Exposition au Salone del Mobile, Milan. Conçue et organisée par Maddalena Casadei
S’approcher de la réédition d’un projet historique implique toujours un choix narratif précis. Dans le cas du fauteuil Loden de Vico Magistretti, étant donné la documentation historique limitée disponible, une approche plus légère et moins révérencieuse a été choisie pour présenter le designer lui-même.
Pour Magistretti, les noms avaient une importance fondamentale — ce sont des éléments évocateurs destinés à communiquer, par suggestion, les qualités techniques et sensorielles d’un objet. Comme pour le fauteuil Fiandra, le fauteuil Loden est directement lié à son matériau d’ameublement, évoquant confort, chaleur et durabilité.
En Italie, en particulier, le tissu Loden est devenu un vêtement emblématique des années 1960 jusqu’à la fin des années 1990, symbolisant une élite cultivée, discrète et raffinée. Magistretti lui-même portait toujours un manteau en Loden en hiver et en possédait plusieurs de couleurs différentes.
Partant de cette idée, nous avons invité des figures du monde du design contemporain qui avaient connu Magistretti à partager des anecdotes sur Vico et son Loden inséparable.

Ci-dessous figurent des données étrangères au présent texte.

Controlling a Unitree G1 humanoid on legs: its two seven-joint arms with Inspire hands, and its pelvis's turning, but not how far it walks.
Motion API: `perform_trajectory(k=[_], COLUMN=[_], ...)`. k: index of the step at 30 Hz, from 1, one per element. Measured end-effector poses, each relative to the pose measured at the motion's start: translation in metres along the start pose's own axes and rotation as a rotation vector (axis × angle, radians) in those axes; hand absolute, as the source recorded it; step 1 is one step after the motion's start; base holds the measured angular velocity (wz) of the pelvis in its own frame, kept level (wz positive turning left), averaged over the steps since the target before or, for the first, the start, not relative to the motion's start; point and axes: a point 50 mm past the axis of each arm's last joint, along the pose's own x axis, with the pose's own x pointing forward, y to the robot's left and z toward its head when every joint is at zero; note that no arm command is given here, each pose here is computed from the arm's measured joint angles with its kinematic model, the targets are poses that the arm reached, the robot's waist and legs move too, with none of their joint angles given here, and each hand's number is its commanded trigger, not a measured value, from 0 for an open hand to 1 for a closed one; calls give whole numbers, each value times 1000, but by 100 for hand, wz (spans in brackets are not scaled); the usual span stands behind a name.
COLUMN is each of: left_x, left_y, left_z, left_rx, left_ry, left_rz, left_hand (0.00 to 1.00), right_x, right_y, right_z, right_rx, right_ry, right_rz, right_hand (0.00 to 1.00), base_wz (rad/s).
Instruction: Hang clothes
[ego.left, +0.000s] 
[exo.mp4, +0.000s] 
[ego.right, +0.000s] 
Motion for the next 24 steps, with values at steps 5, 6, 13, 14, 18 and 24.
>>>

Ces témoignages, chacun à sa façon, ajoutent de petits mais significatifs détails à la narration plus vaste entourant Magistretti.
Les textes ont ensuite été mis en regard d’une série de photographies de Piotr Niepsuj, un photographe connu pour son regard spontané, direct et parfois irrévérencieux, créant ainsi un récit visuel qui fait le lien entre mémoire et modernité.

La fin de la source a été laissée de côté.